Now with several John Deere tractors and three headers after it seems a life time of other brands working as a contractor and for other contractors we like reliability of this brand and the ease of setting up they provide.

The benefit of owning John Deere equipment is that we can work alongside a large professional dealership which is located reasonably close to us and we are fortunate to have developed a good relationship with them.

They have a sound knowledge of our set up and stock an extensive range of spare parts. If it’s not in stock they make sure it’s available the next day”.

Leaving school at just 14, I worked on the family farm at Allora and then at Oakey. After meeting and marrying Kaylene who was teaching at Oakey my father luckily helped us to buy a property at Dulacca where land prices were keener.

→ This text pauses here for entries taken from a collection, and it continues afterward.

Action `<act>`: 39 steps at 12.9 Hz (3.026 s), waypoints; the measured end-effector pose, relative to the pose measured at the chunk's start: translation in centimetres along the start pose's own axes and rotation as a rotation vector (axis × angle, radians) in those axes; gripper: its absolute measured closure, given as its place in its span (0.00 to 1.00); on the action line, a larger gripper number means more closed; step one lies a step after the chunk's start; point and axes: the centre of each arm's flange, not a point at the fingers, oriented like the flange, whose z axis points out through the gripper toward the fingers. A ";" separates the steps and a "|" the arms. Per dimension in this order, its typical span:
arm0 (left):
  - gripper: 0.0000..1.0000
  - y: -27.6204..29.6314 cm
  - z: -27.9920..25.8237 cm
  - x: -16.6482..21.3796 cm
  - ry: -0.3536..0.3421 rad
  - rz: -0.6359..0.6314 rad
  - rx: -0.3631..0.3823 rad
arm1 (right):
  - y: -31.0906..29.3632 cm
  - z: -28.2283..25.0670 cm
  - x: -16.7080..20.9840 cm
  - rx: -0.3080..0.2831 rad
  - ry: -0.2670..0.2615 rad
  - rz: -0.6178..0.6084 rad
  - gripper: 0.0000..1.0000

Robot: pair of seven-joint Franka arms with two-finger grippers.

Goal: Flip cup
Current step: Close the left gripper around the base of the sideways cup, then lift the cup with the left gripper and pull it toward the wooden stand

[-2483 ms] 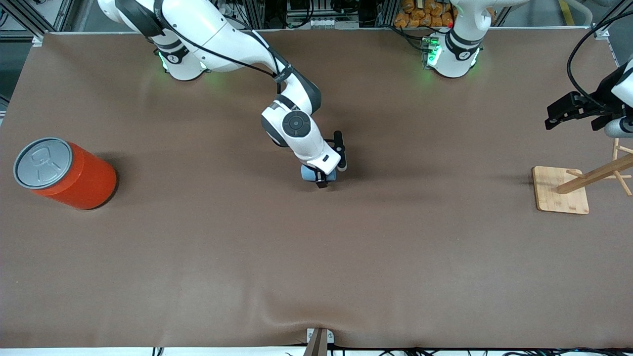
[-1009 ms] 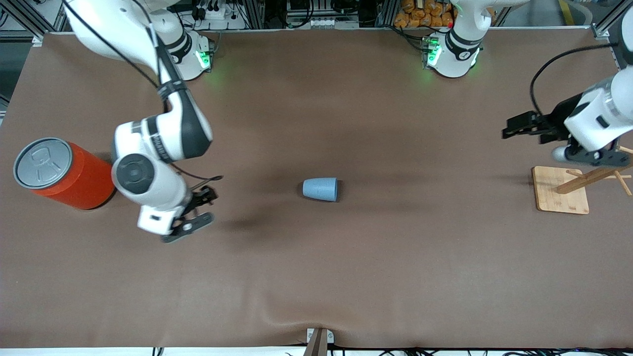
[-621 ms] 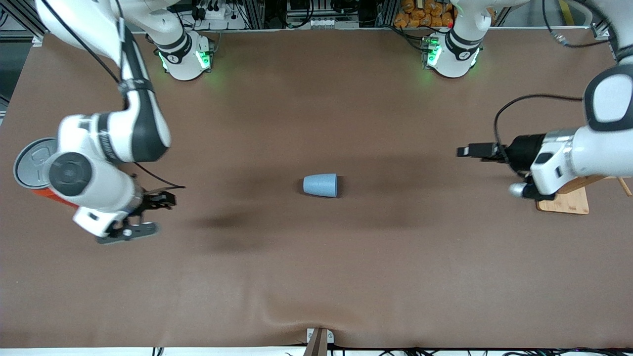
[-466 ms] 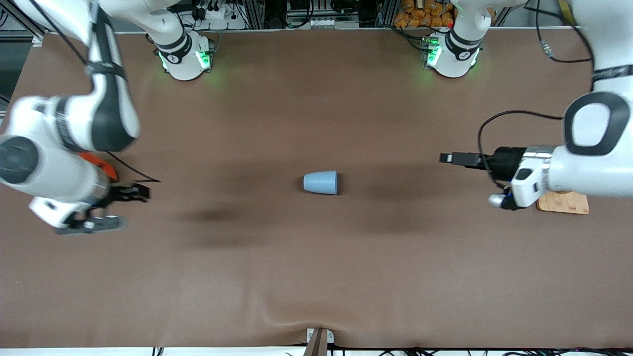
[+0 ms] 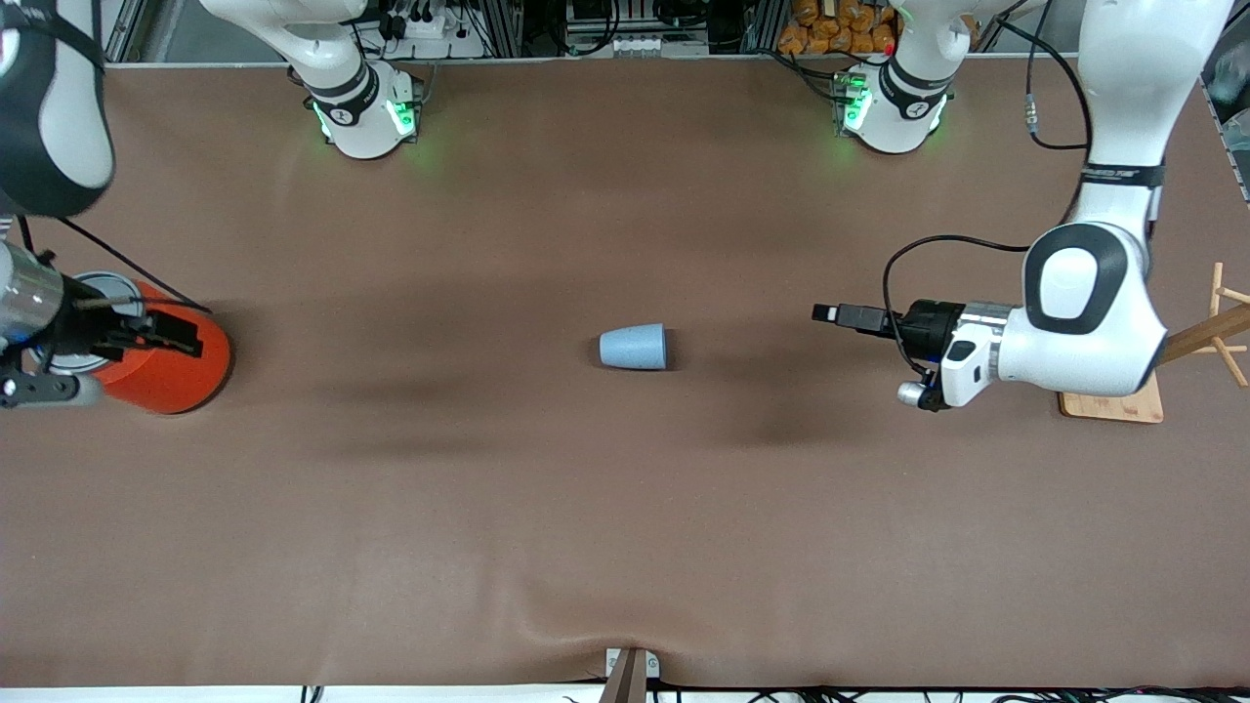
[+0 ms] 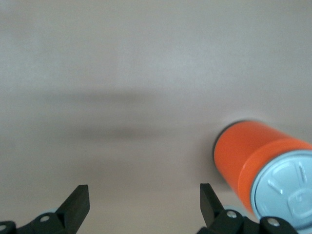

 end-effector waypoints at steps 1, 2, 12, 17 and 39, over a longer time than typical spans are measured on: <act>0.00 -1.3 1.4 -0.1 0.013 0.002 -0.043 | -0.8 -1.2 -1.1 0.001 -0.009 0.004 0.00; 0.00 -2.5 3.1 -0.3 0.028 0.003 -0.073 | -1.8 -2.6 -2.2 0.001 -0.009 0.001 0.00; 0.00 -4.7 19.5 2.3 0.117 0.009 -0.285 | -0.5 -6.1 -5.5 -0.003 -0.016 0.039 0.00; 0.00 -4.1 22.4 2.9 0.132 0.010 -0.270 | -0.2 -6.4 -5.4 -0.003 0.008 0.043 0.00; 0.90 -4.0 26.7 7.1 0.155 -0.004 -0.332 | -0.4 -6.1 -5.2 -0.003 0.013 0.041 0.00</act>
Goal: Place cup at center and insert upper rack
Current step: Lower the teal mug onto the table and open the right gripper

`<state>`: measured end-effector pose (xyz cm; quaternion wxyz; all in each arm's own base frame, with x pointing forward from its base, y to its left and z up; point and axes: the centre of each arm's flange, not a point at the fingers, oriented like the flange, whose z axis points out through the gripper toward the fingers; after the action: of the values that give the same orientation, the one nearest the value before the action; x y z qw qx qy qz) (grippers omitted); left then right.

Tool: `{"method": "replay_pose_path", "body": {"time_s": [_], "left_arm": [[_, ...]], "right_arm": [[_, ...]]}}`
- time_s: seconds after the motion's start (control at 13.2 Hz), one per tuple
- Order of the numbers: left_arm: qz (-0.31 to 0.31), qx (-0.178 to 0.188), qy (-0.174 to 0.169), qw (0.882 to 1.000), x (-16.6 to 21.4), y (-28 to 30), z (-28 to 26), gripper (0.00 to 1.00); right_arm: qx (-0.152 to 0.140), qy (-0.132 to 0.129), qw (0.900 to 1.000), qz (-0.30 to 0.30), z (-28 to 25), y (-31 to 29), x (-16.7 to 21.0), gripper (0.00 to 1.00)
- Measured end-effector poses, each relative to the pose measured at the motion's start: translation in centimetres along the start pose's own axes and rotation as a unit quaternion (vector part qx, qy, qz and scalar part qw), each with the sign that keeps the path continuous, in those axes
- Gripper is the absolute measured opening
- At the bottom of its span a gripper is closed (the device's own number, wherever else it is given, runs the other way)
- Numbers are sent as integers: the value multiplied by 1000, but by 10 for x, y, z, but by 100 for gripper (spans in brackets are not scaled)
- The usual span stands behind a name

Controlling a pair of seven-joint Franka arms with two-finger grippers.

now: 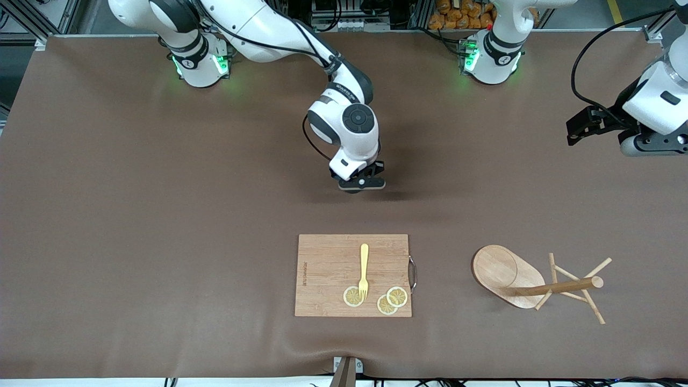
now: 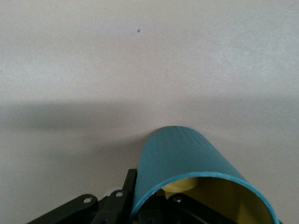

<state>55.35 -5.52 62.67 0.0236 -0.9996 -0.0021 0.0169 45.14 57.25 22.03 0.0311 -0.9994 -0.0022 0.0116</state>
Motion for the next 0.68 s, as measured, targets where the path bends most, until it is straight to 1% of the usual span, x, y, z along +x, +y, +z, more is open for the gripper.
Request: {"method": "replay_pose_path", "body": {"time_s": [0.23, 0.46, 0.53, 0.68], "left_arm": [[-11, -1, -9, 1000, 3, -38, 9, 100], [-8, -1, -10, 1000, 3, -36, 9, 100], [-7, -1, -10, 1000, 2, -35, 9, 100], [-6, -1, -10, 1000, 2, -34, 9, 100]], "right_arm": [[1, 1, 1000, -1, 1, -6, -8, 4], [0, 2, 1000, -8, 2, -14, -17, 5], [-3, 4, 1000, -11, 3, -14, -18, 11], [-10, 11, 1000, -19, 8, -14, -19, 31]]}}
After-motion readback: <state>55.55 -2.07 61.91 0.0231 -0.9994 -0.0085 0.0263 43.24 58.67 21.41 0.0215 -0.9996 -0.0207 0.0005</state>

Now our family are very involved in all aspects of our farms. Our son Stephen started working with us after he finished Ag College and our daughter Ann Maree, a qualified agronomist and her husband Matt Bach have been with us since 2010.

Our eight properties are located in a 20 klm radius of Dulacca stretching from our western boundary at the end of the Western Downs to around Drillham.

We run a fairly intensive dry land grain growing operation and plant for both Summer and Winter yields.

Wheat is our main crop and we rotate it with sorghum to combat disease. Occasionally other crops are grown to combat crown rot and nematodes.

Each year we undertake soil testing and apply fertiliser when needed and try to maximise the use of all rainfall. Our most important farming practice is to store moisture and utilise it in the most profitable manner. We also keep a close watch on the long term health of the soil.

Our family strategy is to get in and have a go. We take calculated risks and work hard to pull them off. We find buying good land when the opportunity presents itself and the timing of planting is important. Then we prioritise well and remain focused on what is happening in the paddock”.

One gets the impression that the Gibson family keep a close eye on each other, the sky, the ground and all things in between to succeed in doing something they enjoy, and find strength in farming!